### Exercise details:
Below are some records; output exactly the lines from the line with "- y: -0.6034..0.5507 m" to the line with "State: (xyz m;", both ends kept, and nothing more.

•••

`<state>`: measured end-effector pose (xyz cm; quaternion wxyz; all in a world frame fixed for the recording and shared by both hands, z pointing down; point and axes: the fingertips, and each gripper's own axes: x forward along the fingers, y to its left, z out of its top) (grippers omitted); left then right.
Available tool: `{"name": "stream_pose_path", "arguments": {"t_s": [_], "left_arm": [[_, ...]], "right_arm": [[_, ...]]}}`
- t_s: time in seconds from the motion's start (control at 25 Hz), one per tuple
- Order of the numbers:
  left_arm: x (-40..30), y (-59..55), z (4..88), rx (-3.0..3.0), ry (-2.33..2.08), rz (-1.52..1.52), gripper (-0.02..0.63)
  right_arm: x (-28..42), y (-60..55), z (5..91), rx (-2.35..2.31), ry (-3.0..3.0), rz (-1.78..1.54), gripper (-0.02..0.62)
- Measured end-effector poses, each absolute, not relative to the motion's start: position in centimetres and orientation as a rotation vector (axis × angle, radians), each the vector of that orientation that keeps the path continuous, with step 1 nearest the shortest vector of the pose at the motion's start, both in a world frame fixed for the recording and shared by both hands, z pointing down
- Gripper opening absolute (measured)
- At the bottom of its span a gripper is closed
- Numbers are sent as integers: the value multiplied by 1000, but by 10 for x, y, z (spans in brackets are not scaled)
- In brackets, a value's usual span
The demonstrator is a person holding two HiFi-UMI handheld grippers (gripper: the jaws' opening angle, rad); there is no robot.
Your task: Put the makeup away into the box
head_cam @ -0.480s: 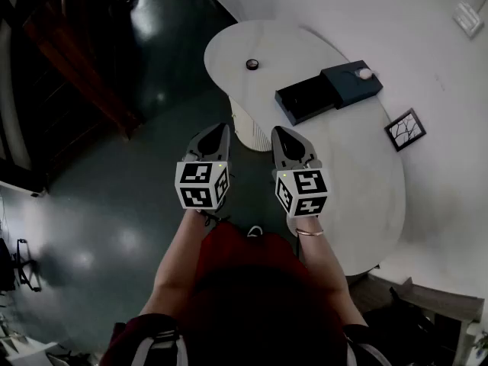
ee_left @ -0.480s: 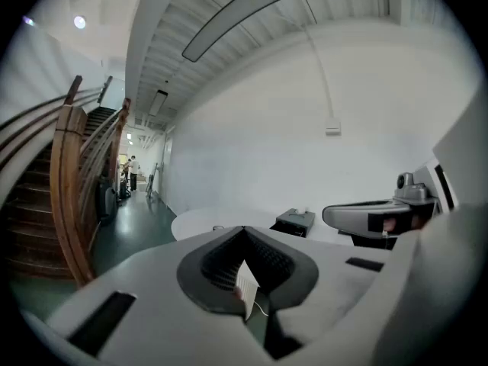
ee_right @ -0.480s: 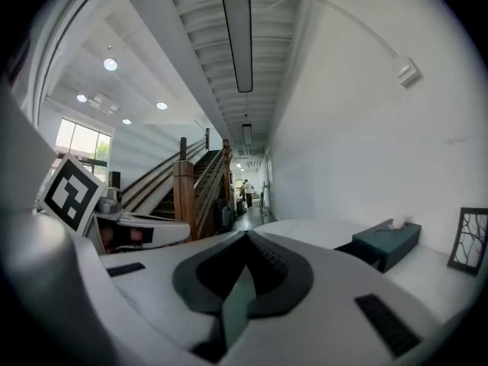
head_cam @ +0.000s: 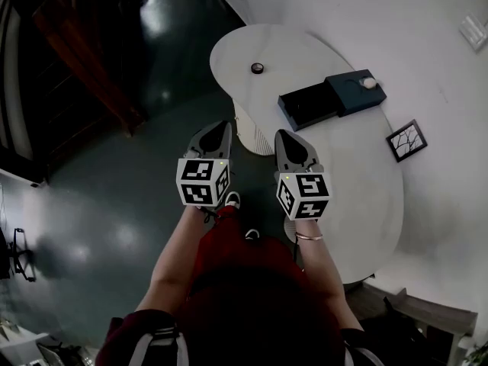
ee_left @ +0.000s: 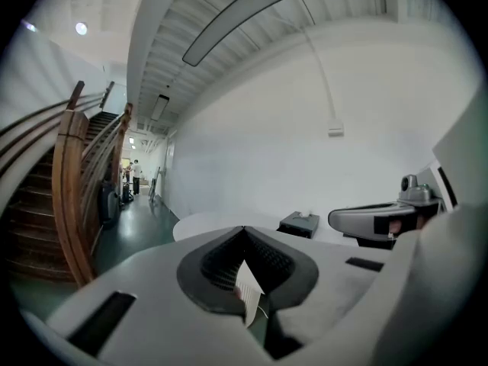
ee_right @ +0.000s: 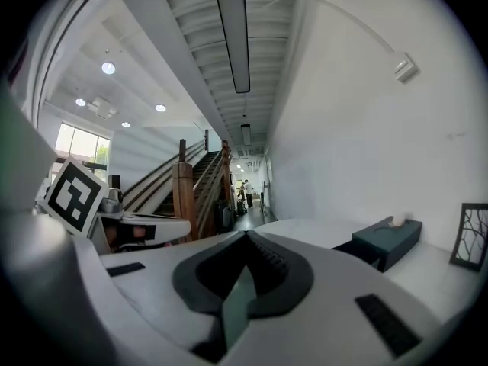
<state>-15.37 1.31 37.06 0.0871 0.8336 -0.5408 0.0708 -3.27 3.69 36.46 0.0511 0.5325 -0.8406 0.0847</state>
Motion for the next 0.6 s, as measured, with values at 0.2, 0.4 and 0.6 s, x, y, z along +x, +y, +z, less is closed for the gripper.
{"name": "stream_pose_path", "arguments": {"t_s": [0.2, 0.4, 0.6], "left_arm": [[-155, 1, 374, 2468, -1618, 228, 21], [-152, -19, 386, 2454, -1591, 268, 23], [-145, -49, 398, 2441, -1550, 297, 23]], "right_arm": [[-29, 28, 367, 1634, -2545, 271, 14], [-28, 12, 372, 1642, -2533, 272, 14], [-27, -12, 378, 1635, -2519, 286, 14]]}}
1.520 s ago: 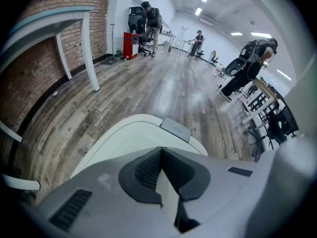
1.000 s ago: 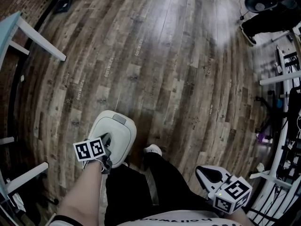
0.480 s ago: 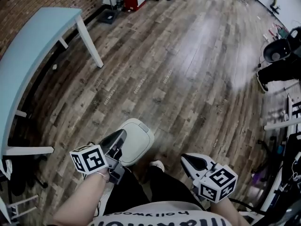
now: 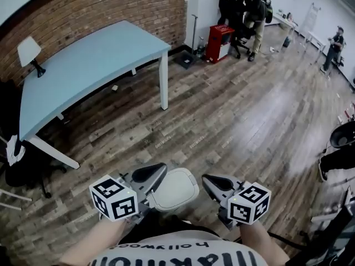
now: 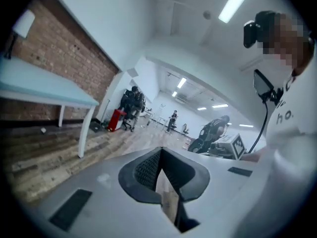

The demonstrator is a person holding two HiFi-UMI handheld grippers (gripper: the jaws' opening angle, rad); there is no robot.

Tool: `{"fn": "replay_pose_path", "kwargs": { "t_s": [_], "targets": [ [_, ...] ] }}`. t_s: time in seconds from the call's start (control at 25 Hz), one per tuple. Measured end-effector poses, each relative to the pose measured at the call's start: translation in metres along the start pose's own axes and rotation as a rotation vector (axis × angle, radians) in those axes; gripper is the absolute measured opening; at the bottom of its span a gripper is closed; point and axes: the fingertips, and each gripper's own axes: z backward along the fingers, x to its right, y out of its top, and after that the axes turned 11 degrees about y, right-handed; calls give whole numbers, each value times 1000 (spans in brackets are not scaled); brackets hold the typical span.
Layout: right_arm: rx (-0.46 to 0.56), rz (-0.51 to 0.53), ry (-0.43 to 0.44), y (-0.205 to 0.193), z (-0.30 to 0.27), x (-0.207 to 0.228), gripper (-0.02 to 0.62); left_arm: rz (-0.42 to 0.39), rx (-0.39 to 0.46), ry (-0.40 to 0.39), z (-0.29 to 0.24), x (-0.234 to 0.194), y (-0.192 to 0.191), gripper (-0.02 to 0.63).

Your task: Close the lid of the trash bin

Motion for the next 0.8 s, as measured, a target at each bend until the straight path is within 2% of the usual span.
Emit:
{"fn": "replay_pose_path", "kwargs": {
  "t_s": [0.12, 0.24, 0.48, 0.6, 0.8],
  "targets": [
    [31, 45, 102, 33, -18, -5, 9, -83, 94, 107, 17, -13, 21, 8],
    [44, 106, 137, 56, -28, -5, 9, -72, 154, 180, 32, -24, 29, 7],
    [22, 137, 197, 61, -40, -9, 9, -73, 152, 273, 61, -39, 9, 7],
    [-21, 170, 202, 59, -47, -11, 9, -36, 155, 305, 72, -45, 0, 6],
    [-41, 177, 192, 58, -50, -6, 9, -24, 153, 342, 84, -55, -6, 7]
  ]
}}
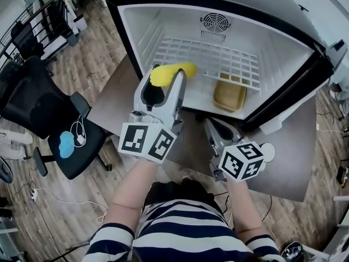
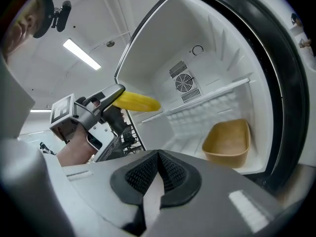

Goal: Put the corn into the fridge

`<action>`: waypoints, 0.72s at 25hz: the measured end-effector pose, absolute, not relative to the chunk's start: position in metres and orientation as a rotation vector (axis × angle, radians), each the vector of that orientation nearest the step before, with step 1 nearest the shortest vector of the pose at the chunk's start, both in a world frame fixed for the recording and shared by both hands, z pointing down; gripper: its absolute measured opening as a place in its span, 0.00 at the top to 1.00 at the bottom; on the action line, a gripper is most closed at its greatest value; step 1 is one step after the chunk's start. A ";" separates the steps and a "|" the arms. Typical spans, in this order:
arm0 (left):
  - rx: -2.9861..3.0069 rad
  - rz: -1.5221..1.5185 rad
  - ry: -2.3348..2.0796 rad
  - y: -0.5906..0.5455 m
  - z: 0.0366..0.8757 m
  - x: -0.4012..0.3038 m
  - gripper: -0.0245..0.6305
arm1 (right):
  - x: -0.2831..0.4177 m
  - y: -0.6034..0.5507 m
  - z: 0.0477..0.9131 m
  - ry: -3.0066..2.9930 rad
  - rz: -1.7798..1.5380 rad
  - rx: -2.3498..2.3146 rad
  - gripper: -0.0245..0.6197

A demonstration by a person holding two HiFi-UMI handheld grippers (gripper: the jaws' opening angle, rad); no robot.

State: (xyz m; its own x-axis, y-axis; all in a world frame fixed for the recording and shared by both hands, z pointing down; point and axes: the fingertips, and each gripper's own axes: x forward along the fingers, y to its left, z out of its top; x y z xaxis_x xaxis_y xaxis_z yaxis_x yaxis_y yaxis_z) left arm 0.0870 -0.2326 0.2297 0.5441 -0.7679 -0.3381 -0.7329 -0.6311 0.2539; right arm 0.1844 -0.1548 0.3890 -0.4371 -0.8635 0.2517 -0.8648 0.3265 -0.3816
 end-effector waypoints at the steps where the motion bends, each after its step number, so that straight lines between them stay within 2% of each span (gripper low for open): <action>1: 2.692 -0.659 -1.323 -0.234 0.229 0.088 0.96 | 0.185 -0.156 0.390 -2.559 0.740 1.658 0.98; 18: 2.804 -0.630 -1.377 -0.245 0.245 0.109 0.96 | 0.187 -0.161 0.405 -2.578 0.775 1.597 0.98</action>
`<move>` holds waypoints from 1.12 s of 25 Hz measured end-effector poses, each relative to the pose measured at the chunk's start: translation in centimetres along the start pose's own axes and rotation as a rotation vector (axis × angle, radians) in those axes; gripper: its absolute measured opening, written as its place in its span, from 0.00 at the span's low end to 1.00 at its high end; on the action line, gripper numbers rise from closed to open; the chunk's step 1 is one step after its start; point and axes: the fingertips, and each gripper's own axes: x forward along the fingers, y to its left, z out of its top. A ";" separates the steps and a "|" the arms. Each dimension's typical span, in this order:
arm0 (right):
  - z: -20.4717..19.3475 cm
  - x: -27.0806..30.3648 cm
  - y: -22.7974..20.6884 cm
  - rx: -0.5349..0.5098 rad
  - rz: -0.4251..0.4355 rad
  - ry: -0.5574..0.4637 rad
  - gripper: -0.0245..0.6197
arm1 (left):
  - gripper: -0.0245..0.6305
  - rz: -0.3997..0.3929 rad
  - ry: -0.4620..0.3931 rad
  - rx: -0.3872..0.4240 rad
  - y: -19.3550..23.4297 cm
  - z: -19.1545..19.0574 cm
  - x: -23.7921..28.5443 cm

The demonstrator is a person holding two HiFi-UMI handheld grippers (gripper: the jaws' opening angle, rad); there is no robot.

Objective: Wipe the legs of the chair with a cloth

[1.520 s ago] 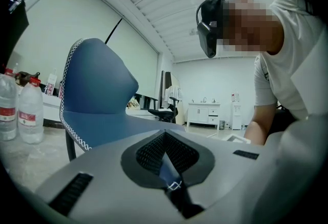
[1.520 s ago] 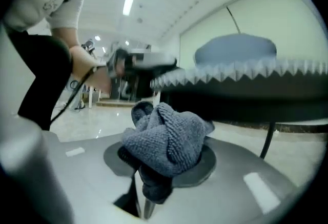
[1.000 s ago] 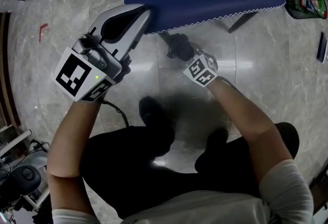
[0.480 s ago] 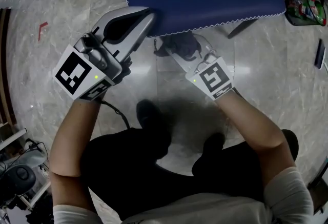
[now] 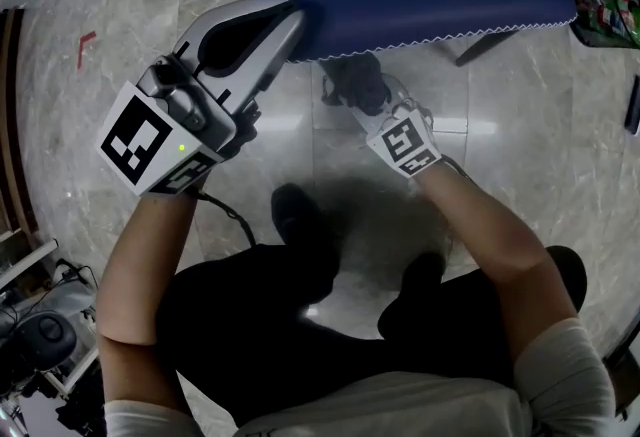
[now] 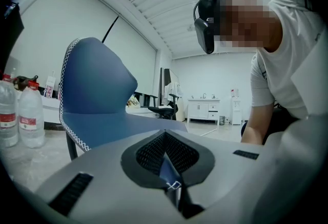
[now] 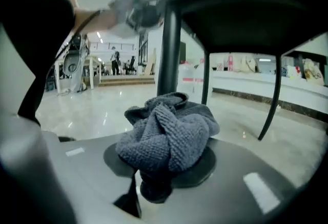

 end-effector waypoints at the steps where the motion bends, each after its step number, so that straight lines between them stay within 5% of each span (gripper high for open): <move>1: -2.9 0.8 0.3 -0.005 0.014 0.076 0.22 | 0.04 0.003 -0.001 0.001 0.0 0.0 0.0; 5: -9.2 3.0 1.1 0.003 0.063 0.246 0.22 | 0.04 0.015 0.001 -0.001 0.1 -0.3 -0.2; 9: -7.7 2.6 0.9 0.014 0.066 0.234 0.22 | 0.04 0.001 0.004 0.012 -0.1 -0.3 -0.1; 12: -1.7 0.6 0.1 0.021 0.045 0.117 0.23 | 0.04 -0.004 -0.017 0.003 -0.1 -0.2 -0.1; 17: 13.7 -4.7 -1.1 0.023 0.009 -0.226 0.23 | 0.04 0.002 -0.033 -0.034 0.1 -0.2 -0.4; 19: 16.4 -5.8 -1.5 0.060 -0.001 -0.278 0.23 | 0.04 -0.005 -0.032 -0.034 0.1 -0.1 -0.3; 23: 12.7 -4.3 -1.2 0.083 0.001 -0.246 0.23 | 0.05 0.007 -0.032 -0.025 0.1 -0.1 -0.3; 28: 1.3 -0.2 -0.1 0.088 0.043 0.020 0.23 | 0.04 -0.007 -0.049 -0.016 0.0 0.1 -0.3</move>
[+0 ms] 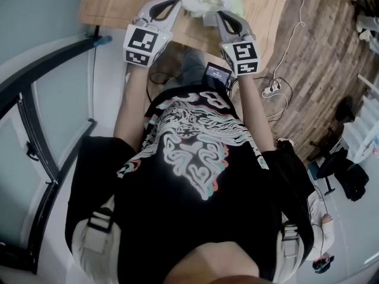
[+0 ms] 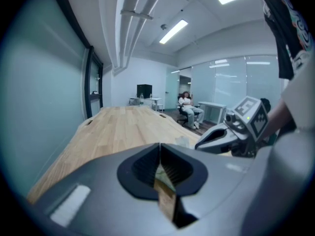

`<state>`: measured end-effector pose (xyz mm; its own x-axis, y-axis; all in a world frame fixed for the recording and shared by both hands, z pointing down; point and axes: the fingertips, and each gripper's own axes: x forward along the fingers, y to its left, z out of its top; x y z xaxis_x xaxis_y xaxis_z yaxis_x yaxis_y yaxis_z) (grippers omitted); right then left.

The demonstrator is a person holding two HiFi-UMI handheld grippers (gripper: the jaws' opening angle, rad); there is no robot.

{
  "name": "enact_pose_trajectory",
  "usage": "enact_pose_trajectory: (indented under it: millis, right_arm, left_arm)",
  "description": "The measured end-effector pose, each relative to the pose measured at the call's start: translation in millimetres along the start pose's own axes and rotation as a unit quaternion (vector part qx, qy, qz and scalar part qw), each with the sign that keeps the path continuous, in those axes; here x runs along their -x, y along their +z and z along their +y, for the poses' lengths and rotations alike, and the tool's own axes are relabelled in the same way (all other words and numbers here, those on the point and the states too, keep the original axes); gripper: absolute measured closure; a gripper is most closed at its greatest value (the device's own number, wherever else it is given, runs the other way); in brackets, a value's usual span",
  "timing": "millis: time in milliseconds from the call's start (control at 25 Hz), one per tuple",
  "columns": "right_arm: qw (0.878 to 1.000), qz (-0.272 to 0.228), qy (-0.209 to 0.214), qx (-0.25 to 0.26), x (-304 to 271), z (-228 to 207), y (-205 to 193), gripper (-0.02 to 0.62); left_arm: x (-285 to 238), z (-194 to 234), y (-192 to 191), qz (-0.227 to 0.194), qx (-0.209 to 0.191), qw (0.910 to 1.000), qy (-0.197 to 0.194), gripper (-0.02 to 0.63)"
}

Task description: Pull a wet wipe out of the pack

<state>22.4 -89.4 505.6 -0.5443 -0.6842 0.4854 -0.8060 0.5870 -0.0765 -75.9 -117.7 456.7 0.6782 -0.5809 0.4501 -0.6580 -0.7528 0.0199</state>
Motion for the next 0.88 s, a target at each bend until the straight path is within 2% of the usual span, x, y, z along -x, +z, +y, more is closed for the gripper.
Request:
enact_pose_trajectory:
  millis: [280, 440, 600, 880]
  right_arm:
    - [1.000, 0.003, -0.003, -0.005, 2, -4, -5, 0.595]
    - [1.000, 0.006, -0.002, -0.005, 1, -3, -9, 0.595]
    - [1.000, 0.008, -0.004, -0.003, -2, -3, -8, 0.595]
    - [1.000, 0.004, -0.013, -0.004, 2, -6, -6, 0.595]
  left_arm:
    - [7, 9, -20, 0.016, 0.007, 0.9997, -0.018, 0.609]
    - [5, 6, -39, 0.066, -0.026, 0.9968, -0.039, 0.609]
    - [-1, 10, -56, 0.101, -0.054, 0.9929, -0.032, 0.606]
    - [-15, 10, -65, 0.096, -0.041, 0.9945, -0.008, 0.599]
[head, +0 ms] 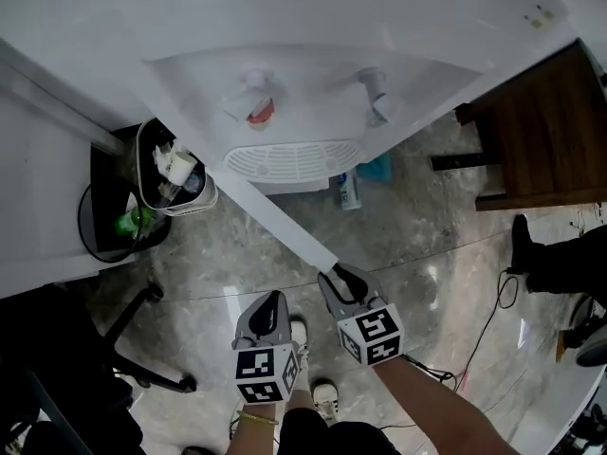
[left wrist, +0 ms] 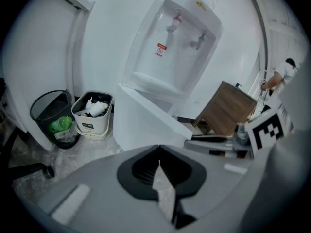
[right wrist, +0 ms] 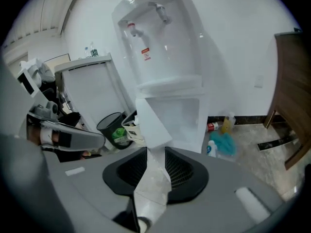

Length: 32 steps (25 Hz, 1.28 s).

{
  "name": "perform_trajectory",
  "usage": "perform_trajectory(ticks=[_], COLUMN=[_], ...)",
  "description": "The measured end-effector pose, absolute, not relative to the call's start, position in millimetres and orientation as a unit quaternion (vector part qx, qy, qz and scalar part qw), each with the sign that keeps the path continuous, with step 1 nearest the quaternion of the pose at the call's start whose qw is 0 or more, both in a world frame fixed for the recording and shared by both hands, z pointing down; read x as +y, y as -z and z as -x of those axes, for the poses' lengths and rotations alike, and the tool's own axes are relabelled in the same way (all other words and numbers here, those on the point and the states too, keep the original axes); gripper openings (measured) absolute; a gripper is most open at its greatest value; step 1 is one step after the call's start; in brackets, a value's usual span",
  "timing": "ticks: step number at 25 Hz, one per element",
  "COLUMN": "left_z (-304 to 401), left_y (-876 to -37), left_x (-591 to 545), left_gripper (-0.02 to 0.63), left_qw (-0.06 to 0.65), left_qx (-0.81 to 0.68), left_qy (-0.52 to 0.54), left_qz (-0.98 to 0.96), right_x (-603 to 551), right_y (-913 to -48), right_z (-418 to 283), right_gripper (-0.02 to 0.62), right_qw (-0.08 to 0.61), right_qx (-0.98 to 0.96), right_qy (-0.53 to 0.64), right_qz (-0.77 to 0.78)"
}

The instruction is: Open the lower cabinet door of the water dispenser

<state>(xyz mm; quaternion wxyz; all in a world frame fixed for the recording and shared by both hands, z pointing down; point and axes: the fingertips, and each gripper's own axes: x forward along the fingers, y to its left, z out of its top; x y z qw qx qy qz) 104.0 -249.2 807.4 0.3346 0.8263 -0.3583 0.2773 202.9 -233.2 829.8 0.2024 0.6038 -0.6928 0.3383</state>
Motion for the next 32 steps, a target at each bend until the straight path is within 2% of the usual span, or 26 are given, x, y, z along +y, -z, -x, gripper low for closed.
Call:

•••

### Output for this task:
  - y: -0.6034..0.5507 m
  - z: 0.0477..0.9131 m
  - ry: -3.0066..2.9930 rad
  - rz: -1.7798..1.5380 rad
  - rx: -2.3498..2.3146 rad
  - gripper: -0.0245..0.6197

A demonstration by a person holding two HiFi-UMI handheld grippers (gripper: the jaws' opening angle, rad); no robot.

State: (xyz m; its own x-axis, y-axis; all in a world frame fixed for the recording and shared by both hands, z pointing down; point and axes: the fingertips, and each gripper's own axes: x forward along the fingers, y to its left, z out of its top; x y z xaxis_x xaxis_y xaxis_z yaxis_x yaxis_y yaxis_z) left arm 0.0870 -0.2326 0.2297 0.5441 -0.7679 -0.3381 -0.7329 -0.6311 0.2539; right arm 0.1844 -0.1548 0.3890 -0.4371 -0.8635 0.2517 -0.8648 0.3265 -0.3816

No further output is needed for the exercise.